Я понимала ее молчаливую тоску.

Дело в том, что с тех пор, как приехала бабушка со своей свитой, все заботы по дому и хозяйству, лежавшие на ней, перешли к Анне, горничной княгини. Теперь не Барбалэ, а Анна или хорошенькая Родам бегали по комнатам, звеня ключами, накрывая стол для обедов и завтраков или разливая по кувшинам сладкое и легкое грузинское вино. Я видела, что Барбалэ даже осунулась и уже не отходила от плиты, точно боясь потерять свои последние хозяйственные обязанности.

– Бедная Барбалэ! Бедная старушка! – растроганно говорила я, гладя с любовью ее загорелые щеки.

– Бедная княжна, бедная джаным! Бедная сиротка! – вторила она мне, и мы обнимались крепко и горячо, как родные.

Как-то раз бабушка, всевидящая и вездесущая, услышала наши жалобы и прислала за мной Родам.

– Пожалуйте, княжна, княгиня просит, – лукаво улыбаясь, объявила мне девушка.

Я не любила Родам за ее чрезмерную привязанность к моему врагу Юлико, с которым она, наперебой с Андро, нянчилась, как с коронованным принцем. Я пожала плечами (эту привычку я переняла от отца) и стала медленно подниматься в комнаты бабушки.
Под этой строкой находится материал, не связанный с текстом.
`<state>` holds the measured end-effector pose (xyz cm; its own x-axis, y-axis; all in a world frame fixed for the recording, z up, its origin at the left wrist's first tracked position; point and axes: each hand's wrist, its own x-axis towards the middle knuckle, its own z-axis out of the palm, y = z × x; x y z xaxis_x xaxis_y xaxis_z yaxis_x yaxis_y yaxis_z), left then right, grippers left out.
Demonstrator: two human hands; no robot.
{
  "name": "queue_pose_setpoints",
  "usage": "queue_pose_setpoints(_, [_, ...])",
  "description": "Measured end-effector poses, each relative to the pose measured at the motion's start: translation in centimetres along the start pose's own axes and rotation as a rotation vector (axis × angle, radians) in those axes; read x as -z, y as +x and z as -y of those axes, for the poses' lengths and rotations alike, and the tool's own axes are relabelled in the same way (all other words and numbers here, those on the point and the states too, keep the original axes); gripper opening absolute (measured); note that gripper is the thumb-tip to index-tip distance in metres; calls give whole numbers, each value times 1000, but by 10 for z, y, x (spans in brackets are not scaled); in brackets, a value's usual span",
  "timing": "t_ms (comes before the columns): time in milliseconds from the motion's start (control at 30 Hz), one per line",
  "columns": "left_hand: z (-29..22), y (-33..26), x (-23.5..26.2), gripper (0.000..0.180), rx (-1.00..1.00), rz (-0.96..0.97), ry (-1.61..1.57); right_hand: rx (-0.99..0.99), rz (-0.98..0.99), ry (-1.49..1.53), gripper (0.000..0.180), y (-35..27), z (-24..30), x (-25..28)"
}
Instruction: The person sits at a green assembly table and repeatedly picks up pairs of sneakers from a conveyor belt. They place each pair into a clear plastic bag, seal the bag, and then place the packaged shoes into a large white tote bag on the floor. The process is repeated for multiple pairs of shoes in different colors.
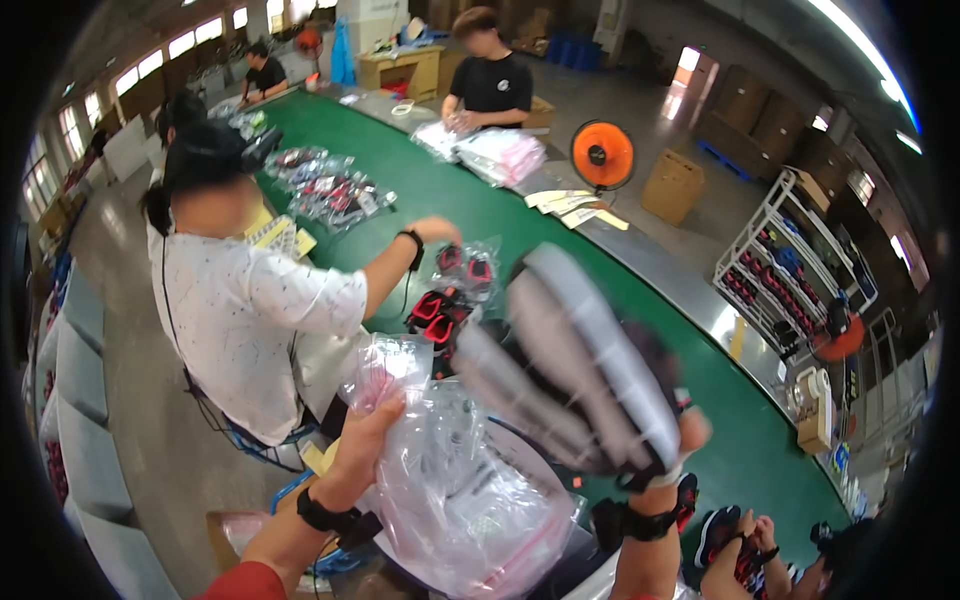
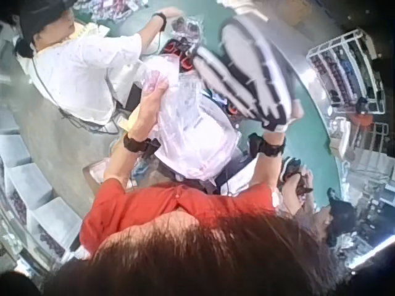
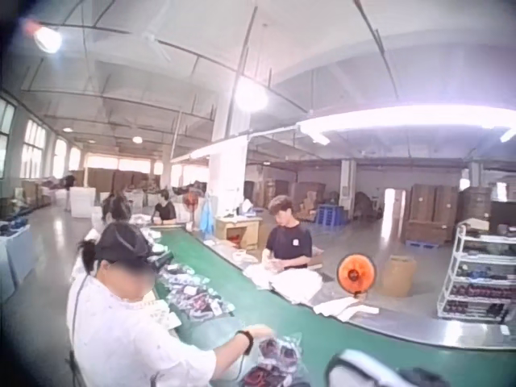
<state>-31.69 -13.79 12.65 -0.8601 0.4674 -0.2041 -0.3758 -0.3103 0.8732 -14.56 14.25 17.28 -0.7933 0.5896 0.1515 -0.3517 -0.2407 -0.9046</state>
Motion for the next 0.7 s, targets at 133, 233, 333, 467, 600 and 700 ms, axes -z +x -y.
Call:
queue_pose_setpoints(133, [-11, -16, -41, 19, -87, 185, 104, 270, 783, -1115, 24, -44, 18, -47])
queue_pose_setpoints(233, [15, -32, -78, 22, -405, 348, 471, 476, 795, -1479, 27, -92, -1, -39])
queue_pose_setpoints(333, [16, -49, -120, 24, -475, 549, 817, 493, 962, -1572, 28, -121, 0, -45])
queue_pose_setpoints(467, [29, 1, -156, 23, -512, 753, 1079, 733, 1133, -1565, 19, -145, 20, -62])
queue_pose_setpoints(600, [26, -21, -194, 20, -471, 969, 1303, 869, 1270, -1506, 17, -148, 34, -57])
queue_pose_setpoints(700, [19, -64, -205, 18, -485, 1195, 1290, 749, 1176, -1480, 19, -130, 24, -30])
Она встретила меня красная, как пион, забыв в своем волнении все свое величие княгини царского рода, и, смерив меня с головы до ног враждебным взглядом, визгливо закричала:

– Так вот оно что, внучка! Вы бегаете жаловаться на меня судомойкам и кухаркам… На меня – на вашу бабушку, желающую вам только добра и пользы! Чем я вам не угодила, позвольте спросить, чем? Тем ли, что я прилагаю все усилия, чтобы из скверного, необузданного мальчишки сделать хоть сколь-нибудь приличную барышню?.. Юлико сказал мне, что ты продолжаешь дразнить его, гадкая девчонка! Предупреждаю, если это будет продолжаться, я отниму у тебя лошадь и велю запрягать ее в фаэтон для Юлико, а ты будешь сидеть дома до тех пор, пока осенью я не отвезу тебя в институт!
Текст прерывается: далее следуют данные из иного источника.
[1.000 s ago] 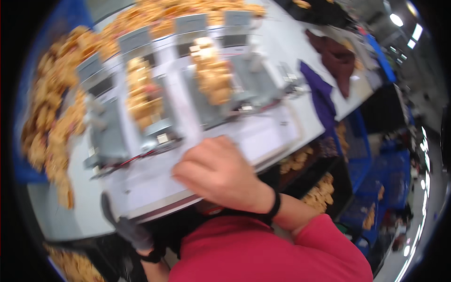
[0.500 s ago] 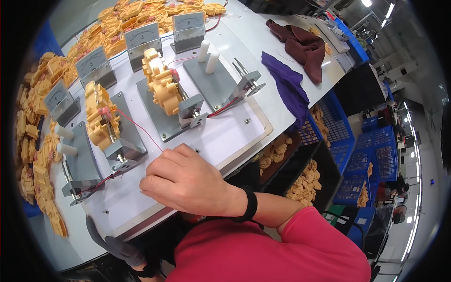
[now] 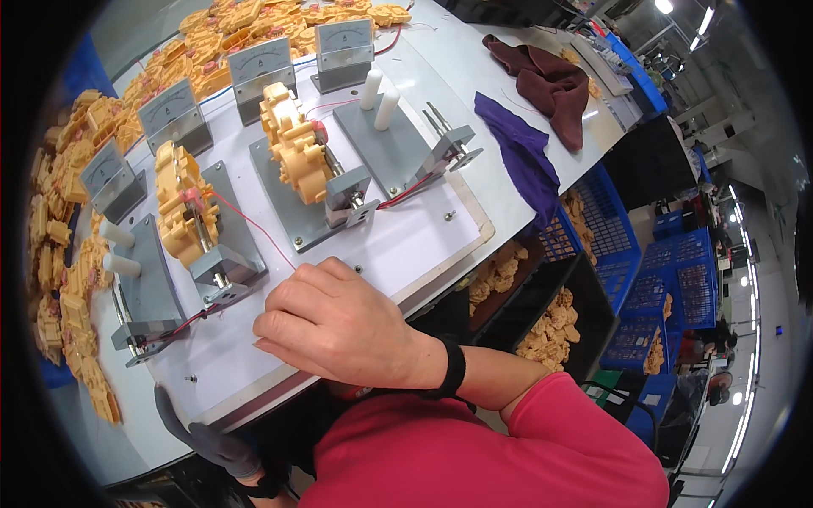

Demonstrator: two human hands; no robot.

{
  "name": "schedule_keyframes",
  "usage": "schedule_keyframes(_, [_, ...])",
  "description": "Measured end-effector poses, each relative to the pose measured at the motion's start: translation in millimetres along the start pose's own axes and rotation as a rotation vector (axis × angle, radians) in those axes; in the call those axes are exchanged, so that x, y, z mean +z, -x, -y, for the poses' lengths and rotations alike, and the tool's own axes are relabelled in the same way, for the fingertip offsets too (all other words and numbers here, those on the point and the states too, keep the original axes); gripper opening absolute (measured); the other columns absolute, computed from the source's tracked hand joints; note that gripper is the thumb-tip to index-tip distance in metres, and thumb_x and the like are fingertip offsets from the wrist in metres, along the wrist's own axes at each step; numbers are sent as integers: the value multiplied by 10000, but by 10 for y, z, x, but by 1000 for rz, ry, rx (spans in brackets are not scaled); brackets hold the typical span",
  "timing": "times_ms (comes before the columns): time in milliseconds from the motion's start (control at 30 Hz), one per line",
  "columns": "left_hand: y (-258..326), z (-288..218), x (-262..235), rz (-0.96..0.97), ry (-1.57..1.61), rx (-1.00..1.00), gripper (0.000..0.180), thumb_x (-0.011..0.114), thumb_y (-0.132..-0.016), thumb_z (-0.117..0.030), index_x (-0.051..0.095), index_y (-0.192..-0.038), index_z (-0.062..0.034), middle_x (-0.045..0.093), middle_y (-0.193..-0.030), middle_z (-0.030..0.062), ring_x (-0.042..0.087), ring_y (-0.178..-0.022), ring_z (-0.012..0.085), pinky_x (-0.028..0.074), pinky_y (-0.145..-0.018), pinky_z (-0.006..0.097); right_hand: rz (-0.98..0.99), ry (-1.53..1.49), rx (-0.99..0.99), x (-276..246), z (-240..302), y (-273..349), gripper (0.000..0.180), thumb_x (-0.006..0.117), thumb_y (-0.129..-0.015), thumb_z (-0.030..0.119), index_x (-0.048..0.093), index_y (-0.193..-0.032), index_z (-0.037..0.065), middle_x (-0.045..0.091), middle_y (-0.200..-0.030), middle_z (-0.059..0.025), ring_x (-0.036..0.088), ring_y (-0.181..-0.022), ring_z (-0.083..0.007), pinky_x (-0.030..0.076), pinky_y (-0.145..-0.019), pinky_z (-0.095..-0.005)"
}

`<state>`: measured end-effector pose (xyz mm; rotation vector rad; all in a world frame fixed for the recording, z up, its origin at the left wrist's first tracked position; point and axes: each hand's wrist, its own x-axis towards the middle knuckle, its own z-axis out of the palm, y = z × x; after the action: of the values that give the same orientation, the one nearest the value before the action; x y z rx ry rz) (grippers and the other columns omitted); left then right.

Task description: The person assembles beige plastic mechanical components onto a white testing board with metal clamps. They pick up parts from a blue bin, insert them into the clamps, and secure them using a screwdriver. The person repeats this process for multiple units, occasionally adjusting the parts by hand.

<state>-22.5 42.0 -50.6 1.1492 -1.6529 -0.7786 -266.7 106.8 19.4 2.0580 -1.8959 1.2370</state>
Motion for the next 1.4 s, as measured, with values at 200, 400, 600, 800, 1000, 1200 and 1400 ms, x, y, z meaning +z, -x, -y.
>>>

Слова бабушки как громом поразили меня… Мне казалось, что земля уходит из-под моих ног!

Институт… Потеря Шалого… И наконец жалобы, вечные жалобы этого противного мальчишки…

«Нет… Нет! Ни за что не расстанусь с Шалым и не поеду в этот ее институт… Ведь не повезут же меня туда связанную, в самом деле! А Юлико я ненавижу и никогда не перестану изводить его…» – так рассуждала я, и в моей голове зрели планы, один другого коварнее, – как бы досадить ненавистному «братцу».

Пошатываясь, я вышла из комнаты.

Моя ненависть к Юлико разгоралась все сильнее и сильнее…

Мне стали живо представляться картины, одна другой несообразнее, но полные огня и красок, на которые способно только пылкое воображение молоденькой южанки. Мне казалось, что я – могущественнейшая из королев, веду непримиримую войну с моим родственником, тоже королем, Юлико. Мы бьемся долго, бьемся насмерть… Мои воины показывают чудеса храбрости… Враг побежден… Король – мой пленник… Он стоит передо мной, весь в крови, со связанными за спиной руками, насмерть испуганный тем, что его ожидает. А его ожидает смерть. Этого требуют мои воины…

«Князь Юлико… То есть король, – поправляю я себя мысленно, – знаете ли вы, что будет с вами?»

Он бледнеет, ноги его дрожат и подкашиваются… Он на коленях предо мной, он униженно молит о пощаде.